• _Task to carry out_: Please state how many lines in the records below contain the word "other", giving only the number.

Records from a data source:
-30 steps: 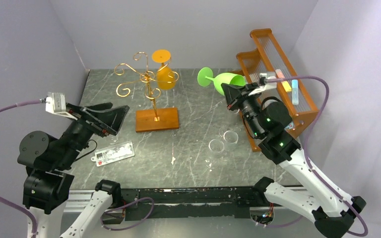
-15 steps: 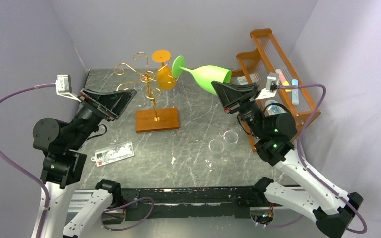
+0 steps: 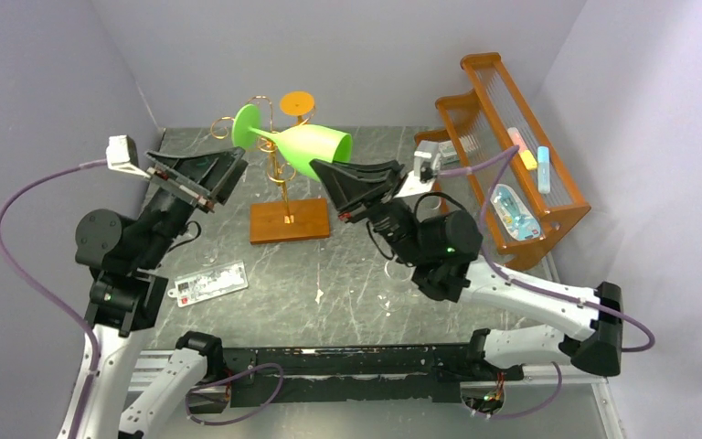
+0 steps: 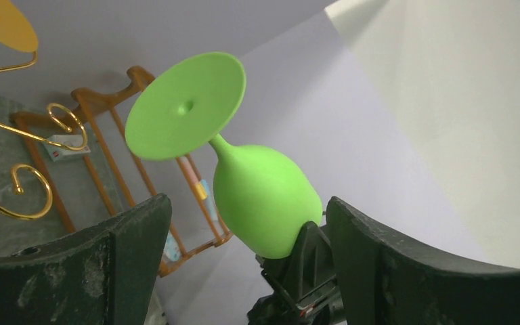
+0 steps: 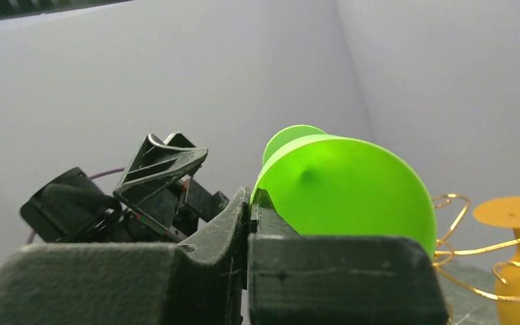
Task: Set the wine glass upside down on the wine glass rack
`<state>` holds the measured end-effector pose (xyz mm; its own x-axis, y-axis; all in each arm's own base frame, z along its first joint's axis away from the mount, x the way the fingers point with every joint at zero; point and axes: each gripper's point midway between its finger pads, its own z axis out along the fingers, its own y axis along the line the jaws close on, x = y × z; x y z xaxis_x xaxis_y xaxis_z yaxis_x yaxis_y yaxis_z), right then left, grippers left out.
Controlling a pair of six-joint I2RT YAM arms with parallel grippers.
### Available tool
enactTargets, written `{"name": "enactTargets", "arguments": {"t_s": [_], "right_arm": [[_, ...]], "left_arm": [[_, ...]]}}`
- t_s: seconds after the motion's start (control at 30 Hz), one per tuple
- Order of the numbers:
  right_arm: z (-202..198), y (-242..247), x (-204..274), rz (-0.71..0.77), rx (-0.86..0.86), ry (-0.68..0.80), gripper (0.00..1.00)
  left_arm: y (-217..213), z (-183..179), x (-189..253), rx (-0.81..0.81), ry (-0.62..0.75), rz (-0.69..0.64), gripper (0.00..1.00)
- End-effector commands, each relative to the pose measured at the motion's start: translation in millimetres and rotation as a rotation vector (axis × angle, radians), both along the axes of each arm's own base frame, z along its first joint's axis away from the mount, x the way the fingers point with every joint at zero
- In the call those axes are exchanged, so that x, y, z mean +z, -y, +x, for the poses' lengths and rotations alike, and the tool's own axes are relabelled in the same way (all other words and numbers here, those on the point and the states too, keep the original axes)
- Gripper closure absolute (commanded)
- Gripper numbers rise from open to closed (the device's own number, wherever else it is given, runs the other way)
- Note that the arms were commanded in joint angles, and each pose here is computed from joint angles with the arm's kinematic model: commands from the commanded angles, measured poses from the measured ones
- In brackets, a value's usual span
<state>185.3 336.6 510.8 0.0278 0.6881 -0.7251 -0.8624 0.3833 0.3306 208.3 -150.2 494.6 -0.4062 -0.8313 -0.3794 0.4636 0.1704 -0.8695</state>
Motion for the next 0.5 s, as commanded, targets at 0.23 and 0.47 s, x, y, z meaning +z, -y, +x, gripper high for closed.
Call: {"name": "enactTargets", "arguments": {"t_s": [0.23,0.47], "right_arm": [[-38,-33,30,0.061,-0.109,0.156,1.0],[-57,-49,22,0.028,-0.086,0.178,1.0]], "left_arm": [[-37,-8,-2,0.128,-0.056,-0.264,0.18],[-45,-10,16,0.172,-0.006,-0.281,0.27]]}}
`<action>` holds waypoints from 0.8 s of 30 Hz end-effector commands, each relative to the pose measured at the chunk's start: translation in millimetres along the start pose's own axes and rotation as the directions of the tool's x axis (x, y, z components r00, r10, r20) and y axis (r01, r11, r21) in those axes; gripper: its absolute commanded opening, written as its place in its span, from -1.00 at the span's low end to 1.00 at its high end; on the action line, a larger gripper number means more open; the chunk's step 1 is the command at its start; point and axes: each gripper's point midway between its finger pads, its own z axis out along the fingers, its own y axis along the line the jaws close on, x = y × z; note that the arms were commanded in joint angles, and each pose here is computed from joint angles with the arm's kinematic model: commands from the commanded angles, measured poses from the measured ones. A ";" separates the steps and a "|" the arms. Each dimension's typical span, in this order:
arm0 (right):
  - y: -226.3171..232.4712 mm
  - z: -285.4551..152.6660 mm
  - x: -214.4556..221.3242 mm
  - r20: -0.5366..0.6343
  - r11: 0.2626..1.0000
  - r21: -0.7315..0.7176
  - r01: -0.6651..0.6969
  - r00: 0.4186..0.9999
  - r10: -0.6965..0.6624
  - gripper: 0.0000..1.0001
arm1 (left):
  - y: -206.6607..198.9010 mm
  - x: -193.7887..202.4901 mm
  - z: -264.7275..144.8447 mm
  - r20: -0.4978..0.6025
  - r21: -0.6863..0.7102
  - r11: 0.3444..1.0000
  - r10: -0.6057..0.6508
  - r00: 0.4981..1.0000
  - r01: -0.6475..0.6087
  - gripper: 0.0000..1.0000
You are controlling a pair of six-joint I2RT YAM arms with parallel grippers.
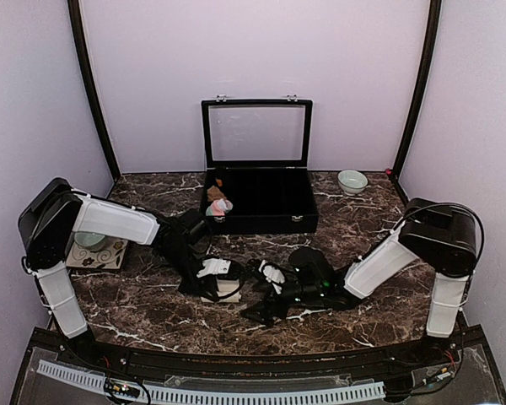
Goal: Roll the socks
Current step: Roll the sock at the center of the board.
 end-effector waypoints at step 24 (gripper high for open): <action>9.9 -55.5 -49.9 0.051 0.824 0.404 0.398 0.889 -0.454 0.91 | -32.1 46.9 8.1 -0.252 0.454 0.683 -0.518 0.818 0.572 -1.00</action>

• _Response_: 2